» Extracted data entries
□ □ □ □ □ □ □
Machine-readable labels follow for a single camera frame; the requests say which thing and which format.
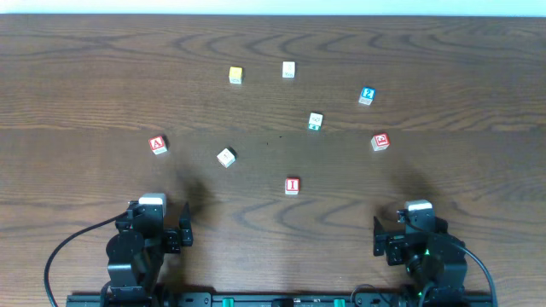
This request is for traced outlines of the red letter A block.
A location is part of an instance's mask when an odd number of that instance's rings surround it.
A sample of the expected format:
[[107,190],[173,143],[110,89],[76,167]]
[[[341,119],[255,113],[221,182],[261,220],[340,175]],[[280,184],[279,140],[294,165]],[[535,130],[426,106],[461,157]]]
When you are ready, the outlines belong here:
[[148,145],[155,155],[163,154],[168,151],[166,141],[163,136],[155,136],[148,140]]

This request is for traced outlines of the red letter I block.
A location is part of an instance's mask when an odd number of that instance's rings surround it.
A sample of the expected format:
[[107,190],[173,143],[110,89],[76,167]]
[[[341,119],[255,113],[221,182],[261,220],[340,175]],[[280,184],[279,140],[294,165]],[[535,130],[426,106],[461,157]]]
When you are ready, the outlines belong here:
[[300,191],[300,183],[297,177],[288,177],[285,181],[285,194],[296,195]]

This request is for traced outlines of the white green-sided block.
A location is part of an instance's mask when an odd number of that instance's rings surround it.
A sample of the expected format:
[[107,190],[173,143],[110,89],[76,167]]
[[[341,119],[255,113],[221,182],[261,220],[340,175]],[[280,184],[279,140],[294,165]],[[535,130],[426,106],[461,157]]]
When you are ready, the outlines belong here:
[[319,131],[322,128],[323,115],[320,113],[311,113],[308,121],[308,129]]

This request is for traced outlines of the blue number 2 block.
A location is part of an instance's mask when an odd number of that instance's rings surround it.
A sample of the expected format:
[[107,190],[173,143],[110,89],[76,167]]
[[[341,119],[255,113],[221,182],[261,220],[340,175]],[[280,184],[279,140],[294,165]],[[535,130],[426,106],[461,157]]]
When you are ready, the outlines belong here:
[[370,87],[363,87],[358,102],[363,105],[370,105],[375,98],[375,89]]

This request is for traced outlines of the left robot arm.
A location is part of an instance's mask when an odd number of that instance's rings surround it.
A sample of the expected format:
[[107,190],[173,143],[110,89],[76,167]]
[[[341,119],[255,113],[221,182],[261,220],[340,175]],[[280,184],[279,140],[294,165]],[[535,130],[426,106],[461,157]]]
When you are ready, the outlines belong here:
[[100,294],[101,306],[174,306],[177,301],[157,283],[165,255],[179,254],[194,242],[189,205],[176,228],[164,227],[161,205],[129,202],[115,219],[119,233],[107,244],[110,282]]

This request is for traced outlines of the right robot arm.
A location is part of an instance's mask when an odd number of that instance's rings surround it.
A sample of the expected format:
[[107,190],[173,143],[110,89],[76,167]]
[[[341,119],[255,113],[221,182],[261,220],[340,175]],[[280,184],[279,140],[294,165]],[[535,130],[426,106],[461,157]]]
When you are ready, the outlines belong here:
[[468,270],[465,243],[448,233],[448,223],[427,202],[410,202],[398,211],[402,230],[386,230],[374,218],[373,253],[390,266],[403,265],[413,286],[386,300],[390,306],[464,305]]

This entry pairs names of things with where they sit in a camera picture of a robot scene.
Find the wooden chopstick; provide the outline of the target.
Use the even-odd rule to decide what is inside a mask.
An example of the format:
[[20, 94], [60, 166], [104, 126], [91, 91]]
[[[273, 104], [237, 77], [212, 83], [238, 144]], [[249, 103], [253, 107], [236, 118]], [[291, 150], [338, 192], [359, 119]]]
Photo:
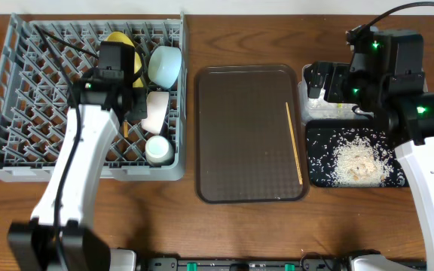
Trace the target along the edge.
[[128, 137], [128, 122], [126, 120], [124, 121], [123, 128], [124, 128], [124, 138], [127, 138]]
[[300, 167], [300, 163], [299, 163], [299, 157], [298, 157], [298, 149], [297, 149], [297, 145], [296, 145], [296, 141], [295, 141], [295, 133], [294, 133], [294, 128], [293, 128], [293, 123], [292, 123], [292, 116], [291, 116], [291, 112], [290, 112], [290, 107], [289, 107], [289, 103], [285, 102], [285, 106], [286, 106], [286, 113], [287, 113], [287, 119], [288, 119], [288, 125], [289, 125], [289, 134], [291, 136], [291, 143], [292, 143], [292, 150], [293, 150], [293, 155], [294, 155], [294, 159], [295, 159], [295, 167], [296, 167], [296, 171], [297, 171], [297, 175], [298, 175], [298, 183], [299, 185], [303, 185], [303, 178], [301, 175], [301, 167]]

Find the yellow plate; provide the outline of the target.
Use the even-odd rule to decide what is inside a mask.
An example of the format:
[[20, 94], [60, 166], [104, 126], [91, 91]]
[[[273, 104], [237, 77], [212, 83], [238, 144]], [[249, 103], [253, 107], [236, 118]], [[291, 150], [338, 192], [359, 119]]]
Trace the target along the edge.
[[[123, 32], [112, 32], [105, 41], [111, 41], [111, 42], [121, 42], [126, 45], [130, 45], [133, 48], [136, 48], [133, 41], [125, 35]], [[137, 52], [135, 52], [135, 59], [134, 59], [134, 72], [137, 73], [142, 67], [142, 61], [140, 60], [140, 56]], [[143, 87], [142, 80], [140, 78], [135, 79], [133, 82], [133, 87]]]

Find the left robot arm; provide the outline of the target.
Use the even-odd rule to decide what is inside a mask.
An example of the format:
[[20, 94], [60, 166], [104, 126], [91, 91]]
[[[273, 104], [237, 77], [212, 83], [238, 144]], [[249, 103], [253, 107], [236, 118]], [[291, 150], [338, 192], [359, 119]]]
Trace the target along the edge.
[[135, 270], [136, 252], [110, 248], [92, 230], [105, 158], [134, 104], [136, 49], [104, 41], [95, 68], [69, 87], [63, 145], [50, 182], [26, 223], [13, 222], [8, 244], [21, 270]]

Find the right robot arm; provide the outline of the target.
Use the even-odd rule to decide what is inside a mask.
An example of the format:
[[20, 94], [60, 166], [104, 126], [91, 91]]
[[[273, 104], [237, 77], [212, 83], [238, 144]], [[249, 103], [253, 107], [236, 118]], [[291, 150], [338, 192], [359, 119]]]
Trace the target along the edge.
[[434, 270], [434, 93], [423, 37], [357, 29], [350, 63], [306, 65], [299, 85], [310, 182], [411, 189]]

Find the white bowl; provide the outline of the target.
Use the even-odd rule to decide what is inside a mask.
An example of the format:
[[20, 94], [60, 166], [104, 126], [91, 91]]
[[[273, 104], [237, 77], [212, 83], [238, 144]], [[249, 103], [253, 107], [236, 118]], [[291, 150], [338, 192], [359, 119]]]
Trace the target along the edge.
[[158, 135], [162, 130], [169, 103], [168, 92], [152, 91], [147, 96], [147, 118], [142, 119], [141, 126], [147, 132]]

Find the light blue bowl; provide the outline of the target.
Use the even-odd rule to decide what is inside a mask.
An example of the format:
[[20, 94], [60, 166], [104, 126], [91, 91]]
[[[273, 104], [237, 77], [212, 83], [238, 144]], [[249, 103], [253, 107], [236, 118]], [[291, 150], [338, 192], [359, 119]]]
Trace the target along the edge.
[[169, 89], [176, 82], [182, 65], [182, 52], [177, 47], [159, 46], [151, 55], [148, 77], [156, 85]]

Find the white cup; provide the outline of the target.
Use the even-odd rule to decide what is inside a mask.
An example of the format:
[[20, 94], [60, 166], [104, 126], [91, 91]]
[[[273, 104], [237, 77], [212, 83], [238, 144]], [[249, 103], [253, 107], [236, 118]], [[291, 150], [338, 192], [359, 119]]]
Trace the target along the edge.
[[163, 136], [154, 135], [145, 143], [145, 157], [153, 167], [168, 166], [174, 160], [174, 148]]
□ □ □ □ □ □ □
The lines above that hold the word "camera" are the ones to copy.

» Exercise solution
Machine-readable labels follow for a single camera frame; the requests say which thing and which format.
This entry pairs names of things with where they sit in a camera picture of a robot scene.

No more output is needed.